Au final, l’intervenante en est arrivée à des résultats positifs sur quatre aspects : l’innovation lexicale, l’innovation sémantique, la symbiose phonétique, la dérivation et la prescription. Le passage de la théorie à la pratique, conclut-elle, passe par une traduction progressive de la terminologie spécialisée dans les langues locales.

« ORALITÉS, ART ET ÉCONOMIE : CONTRIBUTION A LA VALORISATION DES DYNAMIQUES ORALES EN AFRIQUE CONTEMPORAINE » – Par Gabriel MBA

Cette intervention a d’emblée posé la question des indicateurs culturels dans le cadre d’une démarche action.

L’intervenant s’est ensuite attelé à développer une nouvelle approche culturelle mettant en exergue la place de l’oralité, ainsi qu’une grille d’analyse sur l’oralité dans un contexte mondialisé.

Au final, l’auteur a recommandé de revoir la notion de culture orale en vue d’en établir les liens avec l’économie.

CONTENU DES DISCUSSIONS

Les échanges entre le panel des intervenants et les participants ont principalement porté sur la question centrale du développement : réalité africaine ou importation d’un progrès à l’occidentale basé sur l’accumulation des biens matériels ?

S’il est apparu, d’un point linguistique, que le « développement » a des synonymes en langues locales africaines, il est en revanche ressorti des échanges que le contenu de ce terme est loin d’être partagé par les développementalistes occidentaux et l’intelligentsia africaine.

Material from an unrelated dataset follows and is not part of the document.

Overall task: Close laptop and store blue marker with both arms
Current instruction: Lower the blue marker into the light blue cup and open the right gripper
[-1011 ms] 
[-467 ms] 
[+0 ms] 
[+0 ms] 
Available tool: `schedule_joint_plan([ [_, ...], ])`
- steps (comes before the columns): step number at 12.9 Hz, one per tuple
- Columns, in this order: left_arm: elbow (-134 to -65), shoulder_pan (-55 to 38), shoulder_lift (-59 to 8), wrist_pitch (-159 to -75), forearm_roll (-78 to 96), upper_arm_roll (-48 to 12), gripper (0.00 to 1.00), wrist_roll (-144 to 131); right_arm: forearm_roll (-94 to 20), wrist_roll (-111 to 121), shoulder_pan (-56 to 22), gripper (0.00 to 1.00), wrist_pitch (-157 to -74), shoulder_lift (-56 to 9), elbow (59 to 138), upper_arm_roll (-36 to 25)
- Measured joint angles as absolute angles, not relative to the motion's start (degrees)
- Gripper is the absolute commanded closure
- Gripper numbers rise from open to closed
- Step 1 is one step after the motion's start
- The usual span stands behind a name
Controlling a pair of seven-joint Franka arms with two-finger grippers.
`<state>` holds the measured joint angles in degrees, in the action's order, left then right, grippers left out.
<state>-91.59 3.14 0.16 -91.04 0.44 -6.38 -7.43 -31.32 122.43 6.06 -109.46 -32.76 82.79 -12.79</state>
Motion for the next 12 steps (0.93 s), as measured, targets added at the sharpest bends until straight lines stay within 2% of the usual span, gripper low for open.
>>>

Les échanges souvent vifs et passionnés sont quelques fois allés au-delà de la simple déconstruction préconisée par l’endogénéisation pour atteindre le stade du rejet de l’influence étrangère dans la détermination des critères du « développement. »

Au sortir de cet atelier, il se dégage un fort désir de réappropriation et de ré-enracinement de la question du développement et singulièrement de l’émergence par l’Afrique aussi bien chez les intervenants que chez la majorité des participants.